Even if health providers refrain from directly asking patients for blurbs, as long as they are permitted to advertise themselves by curating a selection of individual patient outcomes, they risk misleading prospective patients with a disingenuous picture of results—what Wynia calls “bluffing, puffing, and spinning.”

Some providers crib reviews from sites like Zocdoc and tout them in marketing material, sometimes with identifying details attached. Zocdoc, a New York firm founded in 2007, is focused on vetting the authenticity of its reviewers and on preventing instances of fraud directly on its platform. Once they’re online, though, doctors can funnel the reviews, filtered by star rating so the most glowing ones are highlighted, directly to practice websites.

And then there’s the issue of incentives. In one of its training videos, an employee at RealSelf, the cosmetic procedure platform, notes that FTC rules discourage practitioners from incentivizing their own patients to write reviews, but steers them to a workaround: “It is not against the rules for RealSelf to offer incentives to your patients to write a review, and you can leverage our incentives,” like entrance in a monthly $500 sweepstakes, “in place of your own.” Josh King, the company’s general counsel, adds: “It's not that doctors absolutely can't incentivize reviews. It's just that your typical plastic surgery practice doesn't have the know-how, tools, or consumer volume to offer incentives in a compliant way, and may well get themselves in trouble if they try.”
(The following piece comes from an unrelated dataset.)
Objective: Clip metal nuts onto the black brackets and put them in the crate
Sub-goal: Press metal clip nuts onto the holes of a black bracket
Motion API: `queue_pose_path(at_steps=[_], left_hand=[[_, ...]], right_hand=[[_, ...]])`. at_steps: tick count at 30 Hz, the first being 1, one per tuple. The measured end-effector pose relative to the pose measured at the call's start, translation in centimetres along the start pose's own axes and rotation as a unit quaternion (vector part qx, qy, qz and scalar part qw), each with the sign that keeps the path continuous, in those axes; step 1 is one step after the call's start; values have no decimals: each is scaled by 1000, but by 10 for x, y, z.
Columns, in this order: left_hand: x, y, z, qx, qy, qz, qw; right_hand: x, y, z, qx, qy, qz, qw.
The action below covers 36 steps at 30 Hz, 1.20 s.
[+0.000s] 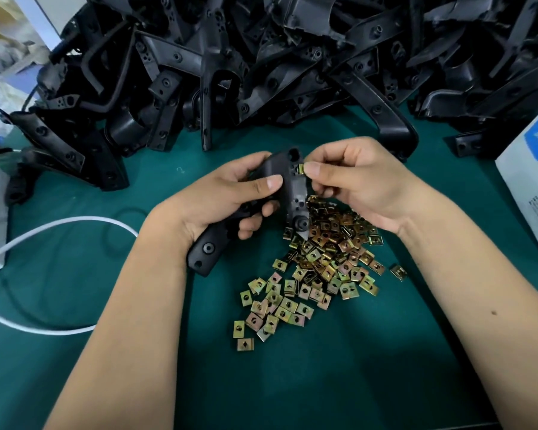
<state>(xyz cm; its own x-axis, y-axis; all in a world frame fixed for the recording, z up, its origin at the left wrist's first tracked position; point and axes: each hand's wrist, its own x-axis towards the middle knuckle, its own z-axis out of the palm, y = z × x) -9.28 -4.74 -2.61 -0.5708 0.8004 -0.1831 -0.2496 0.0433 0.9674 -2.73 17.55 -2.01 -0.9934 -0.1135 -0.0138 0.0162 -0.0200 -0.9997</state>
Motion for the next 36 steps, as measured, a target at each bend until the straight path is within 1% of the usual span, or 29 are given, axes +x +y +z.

Doctors and other practitioners shouldn’t be bluffing, puffing, or spinning—or anticipating the perfect moment to ask a recovering patient for a favor so as to reel in the next one. Nor should they be authorizing review companies to dangle prizes to their patients. Rather than a patchwork system of standards and statutes, or engaging in guesswork about the timing of gifts, a blanket ban on patient testimonials and using patient statements in marketing would protect current and future patients while allowing practitioners to focus on care.

There are other ways to advertise medical services. “The public has a right and a vested interest in knowing if a hospital, clinic, or medical practice is offering a type of service,” such as gastric-bypass surgery, says Albert Einstein’s Herron.“You can talk broadly about ‘this is something we’re providing, and if you’re interested, please contact us.’ Because it’s more about the institution, not about an individual.”

Or there’s the strategy that Paul Hughes, a UK psychotherapist with offices in Reading, Oxford, and London, uses. He has a page on his practice website titled “Why no testimonials? A page on ethics.” (Websites smattered with testimonial videos are common among UK therapists.) Testimonials represent a breach of confidentiality, put the patient in a difficult position, and represent only a snapshot in time, he writes. He includes some excerpts from his Google review page and a link to his full listing. “We are there to serve the client's interests,” he tells me. “They're not there to serve ours.”